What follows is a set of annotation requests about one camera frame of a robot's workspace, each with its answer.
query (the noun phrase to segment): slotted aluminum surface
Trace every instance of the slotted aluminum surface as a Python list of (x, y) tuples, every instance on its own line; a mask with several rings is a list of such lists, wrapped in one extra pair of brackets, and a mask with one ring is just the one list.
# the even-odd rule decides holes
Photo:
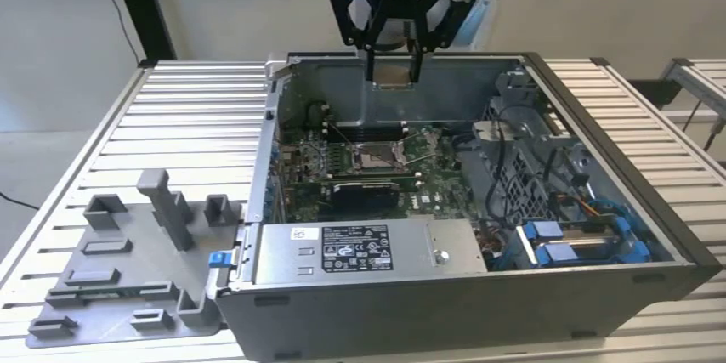
[[(713, 161), (609, 67), (590, 60), (549, 63), (664, 199), (726, 263), (726, 178)], [(263, 74), (263, 64), (163, 62), (143, 73), (138, 86), (133, 84), (129, 100), (119, 100), (125, 114), (107, 118), (106, 132), (103, 128), (97, 131), (99, 141), (87, 147), (87, 164), (81, 163), (81, 171), (73, 174), (69, 191), (62, 192), (58, 203), (51, 194), (39, 212), (57, 204), (0, 290), (0, 359), (74, 363), (115, 361), (121, 356), (125, 361), (145, 362), (245, 359), (229, 330), (213, 337), (37, 350), (26, 348), (23, 337), (79, 243), (86, 220), (77, 206), (86, 204), (93, 191), (114, 191), (126, 200), (142, 201), (134, 180), (142, 168), (159, 166), (170, 169), (173, 183), (193, 200), (221, 191), (237, 200), (246, 199), (255, 153), (246, 142), (259, 132), (262, 111), (254, 106), (265, 103)], [(245, 101), (247, 111), (227, 110), (227, 105)], [(485, 318), (486, 324), (496, 322)], [(725, 356), (726, 273), (721, 273), (685, 300), (648, 307), (608, 339), (354, 360), (687, 362), (721, 361)]]
[(664, 75), (726, 118), (726, 60), (676, 59)]

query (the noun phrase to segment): black cable
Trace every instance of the black cable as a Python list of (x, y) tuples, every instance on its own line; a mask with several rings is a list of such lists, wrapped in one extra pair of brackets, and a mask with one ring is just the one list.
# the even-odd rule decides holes
[(25, 201), (13, 199), (13, 198), (9, 197), (2, 191), (0, 191), (0, 197), (3, 197), (3, 198), (5, 198), (7, 201), (10, 201), (11, 203), (18, 204), (19, 206), (23, 206), (23, 207), (27, 207), (27, 208), (33, 208), (34, 210), (41, 210), (41, 208), (39, 208), (38, 206), (34, 206), (33, 204), (29, 204), (29, 203), (26, 203)]
[(322, 99), (314, 99), (313, 101), (309, 101), (306, 104), (306, 117), (304, 118), (304, 128), (313, 128), (308, 125), (310, 122), (310, 109), (314, 107), (314, 105), (326, 105), (328, 102)]
[(716, 133), (712, 133), (708, 137), (707, 145), (704, 146), (704, 151), (708, 152), (709, 149), (712, 149), (712, 144), (715, 143), (716, 139)]
[(696, 115), (696, 111), (700, 110), (700, 107), (701, 107), (701, 101), (699, 102), (699, 104), (693, 107), (693, 111), (692, 111), (692, 114), (689, 115), (689, 119), (685, 120), (685, 125), (684, 125), (684, 132), (685, 130), (689, 128), (689, 125), (692, 125), (692, 120), (693, 120), (693, 116)]
[(546, 182), (549, 182), (549, 174), (553, 171), (553, 164), (556, 163), (556, 157), (557, 157), (558, 151), (560, 151), (558, 148), (550, 151), (549, 157), (548, 157), (548, 163), (545, 163), (545, 171), (542, 172), (542, 177), (545, 178)]
[(492, 198), (496, 194), (497, 185), (502, 181), (502, 173), (504, 173), (504, 161), (505, 161), (505, 151), (506, 151), (506, 143), (504, 139), (504, 131), (500, 121), (497, 121), (497, 131), (500, 132), (500, 157), (497, 158), (497, 168), (496, 168), (496, 179), (489, 186), (488, 191), (488, 197), (485, 198), (485, 204), (488, 206), (488, 215), (494, 218), (502, 227), (512, 230), (512, 227), (508, 225), (508, 220), (505, 217), (497, 216), (496, 212), (492, 210)]
[(117, 8), (118, 21), (122, 25), (122, 31), (125, 32), (126, 42), (129, 43), (129, 48), (133, 50), (134, 58), (137, 59), (137, 65), (138, 65), (141, 62), (139, 55), (137, 54), (137, 49), (134, 48), (133, 40), (131, 38), (129, 38), (129, 31), (126, 31), (125, 18), (122, 16), (122, 9), (118, 6), (117, 0), (111, 0), (111, 2), (114, 3), (114, 7)]

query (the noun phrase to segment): blue latch
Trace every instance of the blue latch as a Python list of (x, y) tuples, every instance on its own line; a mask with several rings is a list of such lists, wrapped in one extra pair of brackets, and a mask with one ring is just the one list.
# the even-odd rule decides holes
[(231, 267), (231, 252), (215, 251), (209, 255), (210, 268), (230, 268)]
[(650, 259), (650, 251), (648, 251), (646, 243), (641, 240), (633, 242), (632, 251), (621, 256), (621, 260), (626, 264), (646, 263)]
[(525, 224), (528, 240), (560, 240), (564, 238), (564, 229), (557, 221), (530, 221)]

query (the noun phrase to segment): metal frame
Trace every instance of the metal frame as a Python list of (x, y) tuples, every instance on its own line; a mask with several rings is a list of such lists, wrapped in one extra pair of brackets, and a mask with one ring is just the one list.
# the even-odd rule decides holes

.....

◆ **Assignment**: Out of the records above, pull the lines that include the word "blue".

◆ **Solution for this problem**:
query (the noun phrase to segment): blue latch
Trace every instance of the blue latch as a Python list of (x, y) tuples, every instance on its own line; a mask with several rings is a list of such lists, wrapped in one extra pair of brackets, and a mask with one ring is just the one list.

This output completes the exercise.